For Hu’s part, he at first didn’t respond to an American reporter’s question on human rights differences between the two countries. Pressed about it in a later question, he said technical difficulties in translation had prevented him from hearing the question.

Hu said that each of his meetings with Obama — eight including Wednesday’s — the rights issue had been raised.

“China is always committed to the protection and promotion of human rights,” Hu said.

He said that China had “made enormous progress” in its practices.

“China recognizes and also respects the universality of human rights,” he said. “It recognizes and also respects the universality of human rights. At the same time, we need to take into account the different national circumstances. China is a developing country with a huge population, and also a developing country in a crucial stage of reform.”

China “faces many challenges in social and economic development. A lot still needs to be done in China on human rights,” the Chinese president and Communist Party leader said.

He said that while China “is willing to engage in dialogue” with the U.S. and other nations on human rights issues, countries must exercise “the principle of noninterference in each other’s internal affairs.”

On another contentious issue, Obama said that the United States continues to believe that China’s currency is undervalued, making Chinese imports cheaper in the United States and other countries and U.S. goods more expensive in China.

“I told President Hu that we welcomed China’s increasing the flexibility of its currency,” Obama said. But, he added, the yuan, also called the renminbi, “remains undervalued, that there needs to be further adjustment in the exchange rate, and that this can be a powerful tool for China boosting domestic demand and lessening the inflationary pressures in their economy.”

In a sign of the growing economic bonds between the two superpowers, Obama said the countries had made business deals that would mean $45 billion in new U.S. exports.

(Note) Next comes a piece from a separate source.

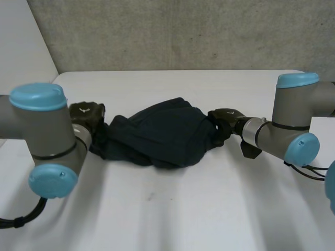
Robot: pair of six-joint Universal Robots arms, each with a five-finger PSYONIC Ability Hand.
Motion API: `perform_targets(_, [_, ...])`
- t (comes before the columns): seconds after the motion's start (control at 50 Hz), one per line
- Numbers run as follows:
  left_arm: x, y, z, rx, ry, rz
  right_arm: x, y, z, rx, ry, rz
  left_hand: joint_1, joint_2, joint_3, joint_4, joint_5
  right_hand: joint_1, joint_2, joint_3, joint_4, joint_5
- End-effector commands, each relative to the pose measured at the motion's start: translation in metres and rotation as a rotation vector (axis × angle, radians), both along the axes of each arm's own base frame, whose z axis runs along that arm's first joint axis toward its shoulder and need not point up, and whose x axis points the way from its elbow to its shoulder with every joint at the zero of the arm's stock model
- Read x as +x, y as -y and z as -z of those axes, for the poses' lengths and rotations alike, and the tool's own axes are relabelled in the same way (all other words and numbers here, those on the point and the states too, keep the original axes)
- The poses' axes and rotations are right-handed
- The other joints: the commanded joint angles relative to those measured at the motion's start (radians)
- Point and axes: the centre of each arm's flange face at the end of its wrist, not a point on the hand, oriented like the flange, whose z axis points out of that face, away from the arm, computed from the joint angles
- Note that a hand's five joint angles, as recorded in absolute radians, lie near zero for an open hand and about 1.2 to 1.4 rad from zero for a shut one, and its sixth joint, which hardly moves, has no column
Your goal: Fold the shorts.
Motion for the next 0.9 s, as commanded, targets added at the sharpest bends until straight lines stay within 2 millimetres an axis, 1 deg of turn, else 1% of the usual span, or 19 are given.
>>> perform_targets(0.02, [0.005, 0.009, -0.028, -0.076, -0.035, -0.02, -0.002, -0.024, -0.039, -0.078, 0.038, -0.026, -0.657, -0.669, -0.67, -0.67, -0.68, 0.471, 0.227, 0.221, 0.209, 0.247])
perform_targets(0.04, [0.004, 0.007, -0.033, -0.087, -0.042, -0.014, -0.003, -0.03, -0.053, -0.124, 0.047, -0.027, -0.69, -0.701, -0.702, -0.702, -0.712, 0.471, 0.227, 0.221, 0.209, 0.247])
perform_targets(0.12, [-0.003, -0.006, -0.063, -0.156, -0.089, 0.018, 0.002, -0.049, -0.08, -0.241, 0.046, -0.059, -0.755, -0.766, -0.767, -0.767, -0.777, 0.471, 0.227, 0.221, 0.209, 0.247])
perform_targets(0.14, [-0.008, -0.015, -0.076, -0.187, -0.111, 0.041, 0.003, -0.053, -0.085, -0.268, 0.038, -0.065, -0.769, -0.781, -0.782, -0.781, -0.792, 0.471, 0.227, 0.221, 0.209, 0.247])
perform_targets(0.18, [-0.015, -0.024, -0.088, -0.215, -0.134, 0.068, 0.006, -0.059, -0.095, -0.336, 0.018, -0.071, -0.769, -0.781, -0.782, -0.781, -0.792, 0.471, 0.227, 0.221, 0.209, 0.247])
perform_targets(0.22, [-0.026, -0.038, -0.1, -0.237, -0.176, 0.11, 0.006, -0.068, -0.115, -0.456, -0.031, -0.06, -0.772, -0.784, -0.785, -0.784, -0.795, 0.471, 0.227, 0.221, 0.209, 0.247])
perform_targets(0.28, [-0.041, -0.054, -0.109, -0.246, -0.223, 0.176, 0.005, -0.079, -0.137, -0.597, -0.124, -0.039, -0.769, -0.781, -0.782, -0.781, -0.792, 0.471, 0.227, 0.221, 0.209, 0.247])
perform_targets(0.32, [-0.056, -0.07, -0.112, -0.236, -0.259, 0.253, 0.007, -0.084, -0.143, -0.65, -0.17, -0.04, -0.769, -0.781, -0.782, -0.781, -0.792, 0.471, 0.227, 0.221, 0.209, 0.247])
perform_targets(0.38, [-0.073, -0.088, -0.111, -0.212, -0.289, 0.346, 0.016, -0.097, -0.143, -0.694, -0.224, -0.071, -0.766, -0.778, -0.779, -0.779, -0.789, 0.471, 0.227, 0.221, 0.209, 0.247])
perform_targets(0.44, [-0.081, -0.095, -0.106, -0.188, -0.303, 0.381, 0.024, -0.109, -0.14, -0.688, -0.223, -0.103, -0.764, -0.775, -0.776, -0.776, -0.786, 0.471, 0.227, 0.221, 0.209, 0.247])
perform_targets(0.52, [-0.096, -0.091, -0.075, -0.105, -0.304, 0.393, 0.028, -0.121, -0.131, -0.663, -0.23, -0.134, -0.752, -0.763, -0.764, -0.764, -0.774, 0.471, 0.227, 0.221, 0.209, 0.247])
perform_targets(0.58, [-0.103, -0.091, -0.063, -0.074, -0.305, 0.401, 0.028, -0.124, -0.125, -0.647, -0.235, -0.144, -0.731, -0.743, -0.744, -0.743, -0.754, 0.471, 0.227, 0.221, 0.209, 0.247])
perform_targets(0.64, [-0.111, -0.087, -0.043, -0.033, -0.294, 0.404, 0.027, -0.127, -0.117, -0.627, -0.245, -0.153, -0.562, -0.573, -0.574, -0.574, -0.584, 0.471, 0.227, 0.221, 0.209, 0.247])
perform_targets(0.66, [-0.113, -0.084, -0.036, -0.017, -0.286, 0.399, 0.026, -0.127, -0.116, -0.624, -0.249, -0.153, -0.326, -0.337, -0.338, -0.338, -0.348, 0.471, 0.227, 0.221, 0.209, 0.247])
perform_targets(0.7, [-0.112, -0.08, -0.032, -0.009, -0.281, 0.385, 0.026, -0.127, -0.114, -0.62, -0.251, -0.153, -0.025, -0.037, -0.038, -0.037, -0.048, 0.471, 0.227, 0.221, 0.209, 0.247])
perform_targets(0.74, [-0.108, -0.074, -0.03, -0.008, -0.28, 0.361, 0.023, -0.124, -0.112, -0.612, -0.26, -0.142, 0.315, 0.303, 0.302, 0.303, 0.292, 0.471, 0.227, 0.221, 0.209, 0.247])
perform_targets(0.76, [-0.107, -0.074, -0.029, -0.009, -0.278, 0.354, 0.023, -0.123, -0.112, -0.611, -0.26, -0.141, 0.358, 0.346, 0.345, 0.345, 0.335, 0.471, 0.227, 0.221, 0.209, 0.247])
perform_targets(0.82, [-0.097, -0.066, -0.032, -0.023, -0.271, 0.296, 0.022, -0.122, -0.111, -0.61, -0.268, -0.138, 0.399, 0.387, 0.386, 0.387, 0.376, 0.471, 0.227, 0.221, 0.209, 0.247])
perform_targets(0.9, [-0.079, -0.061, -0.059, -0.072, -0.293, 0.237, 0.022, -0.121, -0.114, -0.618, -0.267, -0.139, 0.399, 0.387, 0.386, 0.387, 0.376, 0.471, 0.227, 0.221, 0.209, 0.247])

Obama also said China was taking significant steps to curtail the theft of intellectual property and expand U.S. investment.

Obama said China had become “one of the top markets for American exports” and that these exports have helped to support a half million U.S. jobs.

Hu said he and Obama had agreed to “share expanding common interests.”

“We both agreed to further push forward the positive cooperative and comprehensive China-U.S. relationship and commit to work together to build a China-U.S. cooperative partnership based on mutual respect and mutual benefit, so as to better benefit people in our own countries and the world over,” Hu said.

Hu, speaking through a translator, said both countries should “respect each other’s sovereignty, territorial integrity and development interests.”

Obama said, “I absolutely believe China’s peaceful rise is good for the world, and it’s good for America.”

As both countries continue to recover from the global economic crisis — a recovery that began in China well before it did in the U.S. and other developed nations — the United States increasingly sees China as a market for its goods, Obama said.

“We want to sell you all kinds of stuff,” Obama told Hu. “We want to sell you planes, we want to sell you cars, we want to sell you software. …

“And as President Hu and his government refocuses the economy on expanding domestic demand, that offers opportunity for U.S. businesses that ultimately translates into jobs.”